Neelie Kroes: ‘Europe too important to leave to the politicians’

The recent budget negotiations were nothing but a shadow-boxing match, with vote-hungry, opportunistic politicians out for their own interests, writes Neelie Kroes

 

British prime minister Margaret Thatcher famously once said: ‘I want my money back’. If everyone was to demand his money back there wouldn’t be much of a European Union left but it’s always worth a try.

Important 

When I heard that a debate about handing back powers from Brussels had started in the Netherlands I couldn’t wait to hear more. ‘Handing back’ powers means breaking open a EU treaty signed by 27 countries. The debate must be about something very important, I thought.

I came across Thatcher-inspired slogans like ‘Europe doesn’t belong in this world’ and ‘We make a better job of trading right here in the Netherlands’ and ‘That CO2 is ours again’.  It wasn’t about anything that really mattered in Europe.

What a disappointment! Nothing but a list of proposals that could have been blocked if the politicians had wanted to. Some don’t even fall under any European directive at all. There are a number of proposals which I’m not particularly in favour of myself but that happens in the best of democracies. You don’t need a treaty amendment for that.

Childish

All this just shows how childish the debate on Europe has become.
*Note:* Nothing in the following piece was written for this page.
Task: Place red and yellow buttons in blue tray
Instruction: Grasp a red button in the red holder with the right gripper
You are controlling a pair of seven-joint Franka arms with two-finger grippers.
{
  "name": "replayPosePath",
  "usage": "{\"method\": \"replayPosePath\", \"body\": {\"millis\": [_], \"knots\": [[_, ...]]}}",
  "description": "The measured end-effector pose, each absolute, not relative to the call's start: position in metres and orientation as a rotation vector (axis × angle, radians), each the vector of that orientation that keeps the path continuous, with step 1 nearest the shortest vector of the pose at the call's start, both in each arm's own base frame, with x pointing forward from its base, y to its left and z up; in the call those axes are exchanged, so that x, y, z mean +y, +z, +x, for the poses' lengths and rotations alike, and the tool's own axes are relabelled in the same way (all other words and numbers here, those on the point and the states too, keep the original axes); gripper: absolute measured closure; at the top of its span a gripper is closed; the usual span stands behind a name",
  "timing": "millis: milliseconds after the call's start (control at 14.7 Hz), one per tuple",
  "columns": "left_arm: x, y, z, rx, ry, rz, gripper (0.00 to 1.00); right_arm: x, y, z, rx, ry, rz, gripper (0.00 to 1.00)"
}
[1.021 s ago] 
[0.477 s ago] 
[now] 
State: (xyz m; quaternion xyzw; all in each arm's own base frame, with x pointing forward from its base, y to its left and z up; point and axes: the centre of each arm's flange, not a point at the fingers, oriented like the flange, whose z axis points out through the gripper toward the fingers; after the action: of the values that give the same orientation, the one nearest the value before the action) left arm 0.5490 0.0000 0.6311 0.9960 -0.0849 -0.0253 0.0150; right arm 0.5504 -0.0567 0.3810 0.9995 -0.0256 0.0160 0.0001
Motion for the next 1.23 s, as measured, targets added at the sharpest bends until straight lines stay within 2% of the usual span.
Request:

The eurocrisis has forced a great deal of economic and financial sovereignty to be handed over to Brussels and just how far we want to go with this is a legitimate point of discussion. Should Europe have an army to support its foreign and security policies? How do we guarantee energy supplies and how can we bring CO2 emissions under control? Where is our economic growth going to come from? These are just a few things that really matter.

The debate about the EU budget is marred by the same lack of depth. It’s not a negotiation based on vision but a shadow-boxing match meant to convey that ‘Brussels’ has been taken down a peg or two and that politicians have managed to wrest something from the jaws of the Brussels beast for their voters.

It doesn’t matter that the EU has been given more supervisory powers when it comes to financial services, public budgets, foreign policy and crime prevention. Now the EU has been given more tasks and less money, the debate about what Europe should not do is becoming the priority.

Opportunism 

The debate about the EU budget should not centre on how big it should be but on how it is spent. It should express ambition, not a dismal compromise between national political opportunism and subsidy dependence.

If leaders don’t lead and fail to come up with vision and strategic choices but do whatever they think will please the voters at home, then Europe is even worse off than the sceptics hoped.

Seven years

For seven years we will suffer for the opportunistic choices made by the politicians of today. The budget negotiations offered an opportunity to turn the corner towards a stable future for Europe based on growth but vested interests and short-sighted political opportunism have made this impossible.

French statesman Georges Clemenceau said war was too important to leave to the generals. I’m beginning to think Europe is too important to leave to the politicians.